Royal Reels: Gambling

PROFESSOR WILLIAM MORRIS DAVIS, GEOGRAPHER (1850-1934)

The 1d red roo on map of Australia stamped wrapper (H. & G. E-2) which is postmarked WILLIAMSTOWN/ 215A 30 SE 14/VIC has a manuscript Printed Matter and is addressed to Professor W.M. Davis, Harvard University, Cambridge, Mass. U.S.A. The name of the sender has not been identified, but immediately below the name there appears to be written ‘Survey Egypt’ (Figure 1).

William Morris Davis was a famous American geographer, geologist and meteorologist who began his career in geography at the age of twenty in Argentina. He was born in Philadelphia, Pa., on February 12, 1850 and died in Pasadena CA on 9 February 1934. He was the son of a Philadelphia business man, Edward M. Davis and his wife Martha Mott who were Quakers. The father was expelled from the Society of Friends for enlisting in the Union army during the civil war. In 1879 Davis married Ellen Warner and after her death he married Mary Wyman; after her death he married Lucy Tennant, who survived him.
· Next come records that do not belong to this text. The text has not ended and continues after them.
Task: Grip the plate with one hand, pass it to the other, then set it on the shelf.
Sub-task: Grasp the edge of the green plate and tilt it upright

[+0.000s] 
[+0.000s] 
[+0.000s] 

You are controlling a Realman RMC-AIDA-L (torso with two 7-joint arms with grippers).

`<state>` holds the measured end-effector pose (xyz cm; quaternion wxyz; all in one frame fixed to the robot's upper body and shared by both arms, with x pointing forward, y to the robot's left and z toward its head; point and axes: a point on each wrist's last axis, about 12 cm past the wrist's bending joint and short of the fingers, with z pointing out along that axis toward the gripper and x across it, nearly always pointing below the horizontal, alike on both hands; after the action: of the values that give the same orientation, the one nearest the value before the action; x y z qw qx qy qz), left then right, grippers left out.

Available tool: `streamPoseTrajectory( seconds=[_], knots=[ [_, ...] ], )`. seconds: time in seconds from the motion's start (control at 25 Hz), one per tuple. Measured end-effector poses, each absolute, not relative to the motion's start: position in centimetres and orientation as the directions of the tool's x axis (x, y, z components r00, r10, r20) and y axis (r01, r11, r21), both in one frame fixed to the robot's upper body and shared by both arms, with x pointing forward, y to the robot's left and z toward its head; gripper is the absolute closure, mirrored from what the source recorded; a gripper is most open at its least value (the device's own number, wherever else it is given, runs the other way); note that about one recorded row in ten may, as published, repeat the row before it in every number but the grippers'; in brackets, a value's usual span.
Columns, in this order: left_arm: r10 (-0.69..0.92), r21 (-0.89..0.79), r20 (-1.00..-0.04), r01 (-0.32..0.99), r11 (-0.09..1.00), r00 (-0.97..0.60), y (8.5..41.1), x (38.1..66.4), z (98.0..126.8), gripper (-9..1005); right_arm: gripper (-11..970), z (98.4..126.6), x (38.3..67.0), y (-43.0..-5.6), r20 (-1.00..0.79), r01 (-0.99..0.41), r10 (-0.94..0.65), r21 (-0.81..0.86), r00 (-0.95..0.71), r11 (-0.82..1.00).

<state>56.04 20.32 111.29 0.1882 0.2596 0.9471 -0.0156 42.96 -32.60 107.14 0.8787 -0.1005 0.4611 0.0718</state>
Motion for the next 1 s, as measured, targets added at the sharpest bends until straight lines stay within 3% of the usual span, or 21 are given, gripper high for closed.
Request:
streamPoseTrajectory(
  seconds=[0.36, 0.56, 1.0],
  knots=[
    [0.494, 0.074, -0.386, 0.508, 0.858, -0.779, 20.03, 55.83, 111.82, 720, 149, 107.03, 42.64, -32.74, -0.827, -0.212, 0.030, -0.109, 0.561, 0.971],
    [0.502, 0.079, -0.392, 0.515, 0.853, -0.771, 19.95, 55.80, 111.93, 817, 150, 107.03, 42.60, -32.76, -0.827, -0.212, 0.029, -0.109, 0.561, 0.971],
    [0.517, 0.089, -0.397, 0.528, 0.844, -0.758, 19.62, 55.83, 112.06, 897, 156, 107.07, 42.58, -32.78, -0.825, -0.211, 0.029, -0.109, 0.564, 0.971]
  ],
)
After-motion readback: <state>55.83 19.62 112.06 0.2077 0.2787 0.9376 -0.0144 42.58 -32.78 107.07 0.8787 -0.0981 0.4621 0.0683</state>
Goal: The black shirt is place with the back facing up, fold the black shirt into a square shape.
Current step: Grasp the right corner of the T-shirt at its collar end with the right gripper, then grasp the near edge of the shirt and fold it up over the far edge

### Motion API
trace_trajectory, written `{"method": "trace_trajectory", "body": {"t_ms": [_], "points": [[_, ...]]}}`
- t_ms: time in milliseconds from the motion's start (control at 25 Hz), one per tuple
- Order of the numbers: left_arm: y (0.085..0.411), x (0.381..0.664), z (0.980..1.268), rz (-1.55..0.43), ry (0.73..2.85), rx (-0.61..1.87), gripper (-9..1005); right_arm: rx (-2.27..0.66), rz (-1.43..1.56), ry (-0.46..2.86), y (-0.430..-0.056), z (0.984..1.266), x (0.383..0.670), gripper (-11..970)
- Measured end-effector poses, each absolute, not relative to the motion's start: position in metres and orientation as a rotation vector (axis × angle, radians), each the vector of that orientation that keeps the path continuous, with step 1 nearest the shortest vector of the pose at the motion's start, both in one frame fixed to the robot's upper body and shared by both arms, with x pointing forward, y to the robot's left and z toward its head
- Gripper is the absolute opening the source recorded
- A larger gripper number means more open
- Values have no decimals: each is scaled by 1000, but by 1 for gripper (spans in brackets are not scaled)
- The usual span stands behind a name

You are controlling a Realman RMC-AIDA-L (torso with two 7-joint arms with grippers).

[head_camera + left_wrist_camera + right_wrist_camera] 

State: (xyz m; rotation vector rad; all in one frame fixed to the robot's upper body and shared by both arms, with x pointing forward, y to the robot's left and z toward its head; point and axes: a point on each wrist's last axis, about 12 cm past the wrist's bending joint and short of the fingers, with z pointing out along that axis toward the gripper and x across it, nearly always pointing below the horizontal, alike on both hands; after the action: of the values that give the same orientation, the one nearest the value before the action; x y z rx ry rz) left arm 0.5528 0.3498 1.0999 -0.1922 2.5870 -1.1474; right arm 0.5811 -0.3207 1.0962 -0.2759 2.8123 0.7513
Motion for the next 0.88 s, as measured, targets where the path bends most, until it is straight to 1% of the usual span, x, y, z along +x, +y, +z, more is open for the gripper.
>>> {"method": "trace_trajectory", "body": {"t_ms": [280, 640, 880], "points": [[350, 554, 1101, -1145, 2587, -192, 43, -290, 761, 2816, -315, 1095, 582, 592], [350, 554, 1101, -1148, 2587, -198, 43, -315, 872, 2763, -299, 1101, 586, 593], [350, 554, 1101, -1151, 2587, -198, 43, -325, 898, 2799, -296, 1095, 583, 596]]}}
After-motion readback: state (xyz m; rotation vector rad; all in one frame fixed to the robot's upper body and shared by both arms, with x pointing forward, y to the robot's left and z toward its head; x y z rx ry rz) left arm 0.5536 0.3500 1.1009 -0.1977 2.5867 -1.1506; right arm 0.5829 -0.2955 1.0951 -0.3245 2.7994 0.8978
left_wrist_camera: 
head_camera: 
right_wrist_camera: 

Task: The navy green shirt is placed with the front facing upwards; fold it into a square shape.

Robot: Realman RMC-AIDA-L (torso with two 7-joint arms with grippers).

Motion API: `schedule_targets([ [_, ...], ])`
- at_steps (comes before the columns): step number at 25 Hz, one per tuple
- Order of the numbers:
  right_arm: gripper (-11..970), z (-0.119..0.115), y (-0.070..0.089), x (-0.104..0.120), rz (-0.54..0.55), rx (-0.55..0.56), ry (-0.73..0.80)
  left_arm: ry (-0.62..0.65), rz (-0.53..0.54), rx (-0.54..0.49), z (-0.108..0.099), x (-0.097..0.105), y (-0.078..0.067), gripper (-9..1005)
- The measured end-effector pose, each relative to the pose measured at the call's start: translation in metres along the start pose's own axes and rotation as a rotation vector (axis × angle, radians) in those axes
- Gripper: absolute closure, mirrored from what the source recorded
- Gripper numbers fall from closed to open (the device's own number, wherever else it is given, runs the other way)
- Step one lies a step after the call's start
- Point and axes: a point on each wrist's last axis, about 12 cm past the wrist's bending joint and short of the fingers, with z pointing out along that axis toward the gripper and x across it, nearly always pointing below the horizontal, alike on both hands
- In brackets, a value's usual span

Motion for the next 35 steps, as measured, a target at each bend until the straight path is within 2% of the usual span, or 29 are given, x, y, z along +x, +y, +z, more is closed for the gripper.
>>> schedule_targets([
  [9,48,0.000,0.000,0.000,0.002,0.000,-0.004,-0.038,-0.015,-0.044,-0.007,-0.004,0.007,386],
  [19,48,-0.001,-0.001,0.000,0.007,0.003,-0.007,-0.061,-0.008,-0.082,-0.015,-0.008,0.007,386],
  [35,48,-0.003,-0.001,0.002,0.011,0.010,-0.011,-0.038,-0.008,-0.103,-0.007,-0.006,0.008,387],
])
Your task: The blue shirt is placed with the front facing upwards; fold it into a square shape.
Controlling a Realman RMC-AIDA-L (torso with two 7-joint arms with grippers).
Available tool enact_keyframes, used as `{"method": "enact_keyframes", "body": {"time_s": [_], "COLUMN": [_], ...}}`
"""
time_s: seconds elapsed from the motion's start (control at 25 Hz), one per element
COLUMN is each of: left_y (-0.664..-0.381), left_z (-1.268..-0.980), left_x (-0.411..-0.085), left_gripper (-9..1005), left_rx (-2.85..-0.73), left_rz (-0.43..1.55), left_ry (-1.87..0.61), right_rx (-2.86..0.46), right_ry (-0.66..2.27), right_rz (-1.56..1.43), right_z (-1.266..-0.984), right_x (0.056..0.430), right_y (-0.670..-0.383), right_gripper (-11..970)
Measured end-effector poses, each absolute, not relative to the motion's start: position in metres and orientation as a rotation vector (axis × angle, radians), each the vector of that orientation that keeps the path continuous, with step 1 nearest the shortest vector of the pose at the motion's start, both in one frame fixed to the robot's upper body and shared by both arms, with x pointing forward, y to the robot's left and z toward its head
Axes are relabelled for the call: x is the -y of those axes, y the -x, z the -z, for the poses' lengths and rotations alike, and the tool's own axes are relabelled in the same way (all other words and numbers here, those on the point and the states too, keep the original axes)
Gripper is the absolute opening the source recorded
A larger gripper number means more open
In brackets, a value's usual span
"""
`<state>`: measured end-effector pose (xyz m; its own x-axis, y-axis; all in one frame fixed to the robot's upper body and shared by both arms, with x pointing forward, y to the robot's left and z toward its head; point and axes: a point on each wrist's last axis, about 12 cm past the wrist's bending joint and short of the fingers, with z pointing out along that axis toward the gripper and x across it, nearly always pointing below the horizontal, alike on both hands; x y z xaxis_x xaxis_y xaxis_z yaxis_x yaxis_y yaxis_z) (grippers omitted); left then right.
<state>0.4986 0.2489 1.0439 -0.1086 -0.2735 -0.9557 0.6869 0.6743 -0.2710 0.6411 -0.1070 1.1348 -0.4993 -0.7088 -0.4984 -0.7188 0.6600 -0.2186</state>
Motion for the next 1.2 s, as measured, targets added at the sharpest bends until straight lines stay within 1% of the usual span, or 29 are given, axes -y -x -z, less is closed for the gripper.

He earned a Bachelor of Science degree in 1869 and a Master of Engineering in 1870, both at Harvard University, and as has been remarked upon by others, he never earned a doctoral degree. From 1870 he spent 3 years at Cordoba, Argentina as a meteorologist in the National Observatory, followed by a post as an assistant on the Northern Pacific Survey of the USA in 1874. In 1877 he returned to Harvard as an assistant to the Professor of Geology and became an instructor in the department in 1879. He partook in the Northern Transcontinental survey of the USA as an assistant geologist in 1883.

In 1885 he became an assistant professor in physical geography at Harvard, followed by a full professorship in 1890. In 1898 he was appointed Sturgis Hooper professor of Geology at Harvard, but by the time the wrapper was mailed to him in 1914, he had become Emeritus Professor of Geology in 1912. He remained very active academically in his retirement, with several visiting lectureships at other U.S. universities, right up to 1931 when he was at Columbia University, New York.

He has been called “the father of American geography” and he founded the Association of American Geographers in 1904, becoming its first President. His ideas organized the principles of modern meteorology and contributed to significant studies in geology. In 1889 he wrote “The Rivers and Valleys of Pennsylvania” which was the first paper of it’s kind in America. Within this article he presented the “cycle of erosion”, and although his theory is considered overly simplistic to-day, it was a crucial early contribution to geomorphology.

Davis had associations with Australia, for he made field studies in Australia, and he received an honorary doctorate from the University of Melbourne. Two images of Davis, one early in his career, the other later, are shown in Figures 2 & 3.

I wish to acknowledge the assistance of Michelle Gachette, Reference Assistant, Harvard University Archives for providing 2 obituaries of Professor Davis.